REQUIRED ACTION: Please copy out the records that follow exactly as they stand.

━━━━━━━━━━━━━━━━━━━━━━━━━━━━━━

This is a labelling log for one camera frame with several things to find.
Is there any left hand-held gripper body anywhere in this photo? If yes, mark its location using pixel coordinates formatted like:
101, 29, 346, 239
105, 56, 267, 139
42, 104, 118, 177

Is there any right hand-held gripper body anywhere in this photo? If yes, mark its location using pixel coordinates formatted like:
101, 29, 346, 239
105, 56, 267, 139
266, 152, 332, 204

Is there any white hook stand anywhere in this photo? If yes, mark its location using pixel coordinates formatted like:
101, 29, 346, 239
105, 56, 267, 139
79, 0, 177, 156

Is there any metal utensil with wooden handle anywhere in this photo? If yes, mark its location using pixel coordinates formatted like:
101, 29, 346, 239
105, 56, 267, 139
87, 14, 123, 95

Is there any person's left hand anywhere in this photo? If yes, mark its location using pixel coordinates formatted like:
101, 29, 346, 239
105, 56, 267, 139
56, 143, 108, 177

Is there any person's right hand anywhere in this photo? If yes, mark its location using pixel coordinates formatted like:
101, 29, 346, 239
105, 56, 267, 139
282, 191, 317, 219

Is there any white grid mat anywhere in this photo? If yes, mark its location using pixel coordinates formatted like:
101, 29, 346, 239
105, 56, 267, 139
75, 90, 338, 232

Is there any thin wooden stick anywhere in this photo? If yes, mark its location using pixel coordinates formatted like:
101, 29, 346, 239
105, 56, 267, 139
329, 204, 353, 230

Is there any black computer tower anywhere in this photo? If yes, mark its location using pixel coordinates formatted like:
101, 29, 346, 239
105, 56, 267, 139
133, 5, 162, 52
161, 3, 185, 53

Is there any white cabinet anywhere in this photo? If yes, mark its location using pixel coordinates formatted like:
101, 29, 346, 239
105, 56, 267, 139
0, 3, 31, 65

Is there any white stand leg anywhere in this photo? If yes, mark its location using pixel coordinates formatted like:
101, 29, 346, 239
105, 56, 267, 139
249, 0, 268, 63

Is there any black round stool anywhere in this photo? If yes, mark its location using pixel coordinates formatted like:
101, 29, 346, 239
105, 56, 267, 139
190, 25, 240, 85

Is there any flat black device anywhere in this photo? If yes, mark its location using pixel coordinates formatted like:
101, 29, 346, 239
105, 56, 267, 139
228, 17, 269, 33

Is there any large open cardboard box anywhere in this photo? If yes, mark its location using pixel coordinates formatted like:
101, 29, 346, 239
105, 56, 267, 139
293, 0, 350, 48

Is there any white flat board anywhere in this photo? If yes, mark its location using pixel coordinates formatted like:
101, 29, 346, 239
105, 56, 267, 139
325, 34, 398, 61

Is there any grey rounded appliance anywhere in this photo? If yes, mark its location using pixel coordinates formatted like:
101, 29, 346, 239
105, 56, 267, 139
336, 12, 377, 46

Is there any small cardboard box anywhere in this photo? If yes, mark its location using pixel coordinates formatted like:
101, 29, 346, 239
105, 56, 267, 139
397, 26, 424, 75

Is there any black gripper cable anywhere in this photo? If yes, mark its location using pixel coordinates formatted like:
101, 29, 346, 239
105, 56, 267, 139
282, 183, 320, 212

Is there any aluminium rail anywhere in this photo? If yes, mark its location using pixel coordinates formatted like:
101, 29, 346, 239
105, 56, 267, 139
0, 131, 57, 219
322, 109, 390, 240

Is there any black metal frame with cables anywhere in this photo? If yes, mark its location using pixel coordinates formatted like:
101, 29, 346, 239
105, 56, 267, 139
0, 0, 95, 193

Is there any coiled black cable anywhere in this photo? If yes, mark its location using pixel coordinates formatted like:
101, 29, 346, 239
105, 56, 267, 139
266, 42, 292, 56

━━━━━━━━━━━━━━━━━━━━━━━━━━━━━━

RESPONSE:
This is a labelling log for one camera frame with several things to find.
Is there any left hand-held gripper body anywhere in this photo? If yes, mark its location using pixel coordinates formatted like:
101, 29, 346, 239
105, 56, 267, 139
42, 104, 118, 177

Is there any right hand-held gripper body anywhere in this photo? If yes, mark its location using pixel coordinates formatted like:
101, 29, 346, 239
105, 56, 267, 139
266, 152, 332, 204

Is there any white hook stand anywhere in this photo? If yes, mark its location using pixel coordinates formatted like:
101, 29, 346, 239
105, 56, 267, 139
79, 0, 177, 156

Is there any metal utensil with wooden handle anywhere in this photo? If yes, mark its location using pixel coordinates formatted like:
101, 29, 346, 239
105, 56, 267, 139
87, 14, 123, 95

Is there any person's left hand anywhere in this photo? If yes, mark its location using pixel coordinates formatted like:
101, 29, 346, 239
105, 56, 267, 139
56, 143, 108, 177

Is there any person's right hand anywhere in this photo? If yes, mark its location using pixel coordinates formatted like:
101, 29, 346, 239
105, 56, 267, 139
282, 191, 317, 219

Is there any white grid mat anywhere in this photo? If yes, mark its location using pixel coordinates formatted like:
101, 29, 346, 239
105, 56, 267, 139
75, 90, 338, 232

Is there any thin wooden stick anywhere in this photo? If yes, mark its location using pixel coordinates formatted like:
101, 29, 346, 239
105, 56, 267, 139
329, 204, 353, 230

Is there any black computer tower anywhere in this photo? If yes, mark its location using pixel coordinates formatted like:
101, 29, 346, 239
105, 56, 267, 139
133, 5, 162, 52
161, 3, 185, 53

Is there any white cabinet anywhere in this photo? If yes, mark its location using pixel coordinates formatted like:
101, 29, 346, 239
105, 56, 267, 139
0, 3, 31, 65

Is there any white stand leg anywhere in this photo? If yes, mark its location using pixel coordinates formatted like:
101, 29, 346, 239
105, 56, 267, 139
249, 0, 268, 63

Is there any black round stool anywhere in this photo? If yes, mark its location using pixel coordinates formatted like:
101, 29, 346, 239
105, 56, 267, 139
190, 25, 240, 85

Is there any flat black device anywhere in this photo? If yes, mark its location using pixel coordinates formatted like:
101, 29, 346, 239
105, 56, 267, 139
228, 17, 269, 33

Is there any large open cardboard box anywhere in this photo? If yes, mark its location using pixel coordinates formatted like:
101, 29, 346, 239
105, 56, 267, 139
293, 0, 350, 48

Is there any white flat board anywhere in this photo? If yes, mark its location using pixel coordinates formatted like:
101, 29, 346, 239
105, 56, 267, 139
325, 34, 398, 61

Is there any grey rounded appliance anywhere in this photo? If yes, mark its location using pixel coordinates formatted like:
101, 29, 346, 239
105, 56, 267, 139
336, 12, 377, 46

Is there any small cardboard box anywhere in this photo? If yes, mark its location using pixel coordinates formatted like:
101, 29, 346, 239
105, 56, 267, 139
397, 26, 424, 75

Is there any black gripper cable anywhere in this photo? If yes, mark its location using pixel coordinates formatted like:
101, 29, 346, 239
105, 56, 267, 139
282, 183, 320, 212

Is there any aluminium rail anywhere in this photo? If yes, mark its location using pixel coordinates formatted like:
101, 29, 346, 239
105, 56, 267, 139
0, 131, 57, 219
322, 109, 390, 240

Is there any black metal frame with cables anywhere in this photo? If yes, mark its location using pixel coordinates formatted like:
101, 29, 346, 239
105, 56, 267, 139
0, 0, 95, 193

Is there any coiled black cable anywhere in this photo? If yes, mark its location using pixel coordinates formatted like:
101, 29, 346, 239
105, 56, 267, 139
266, 42, 292, 56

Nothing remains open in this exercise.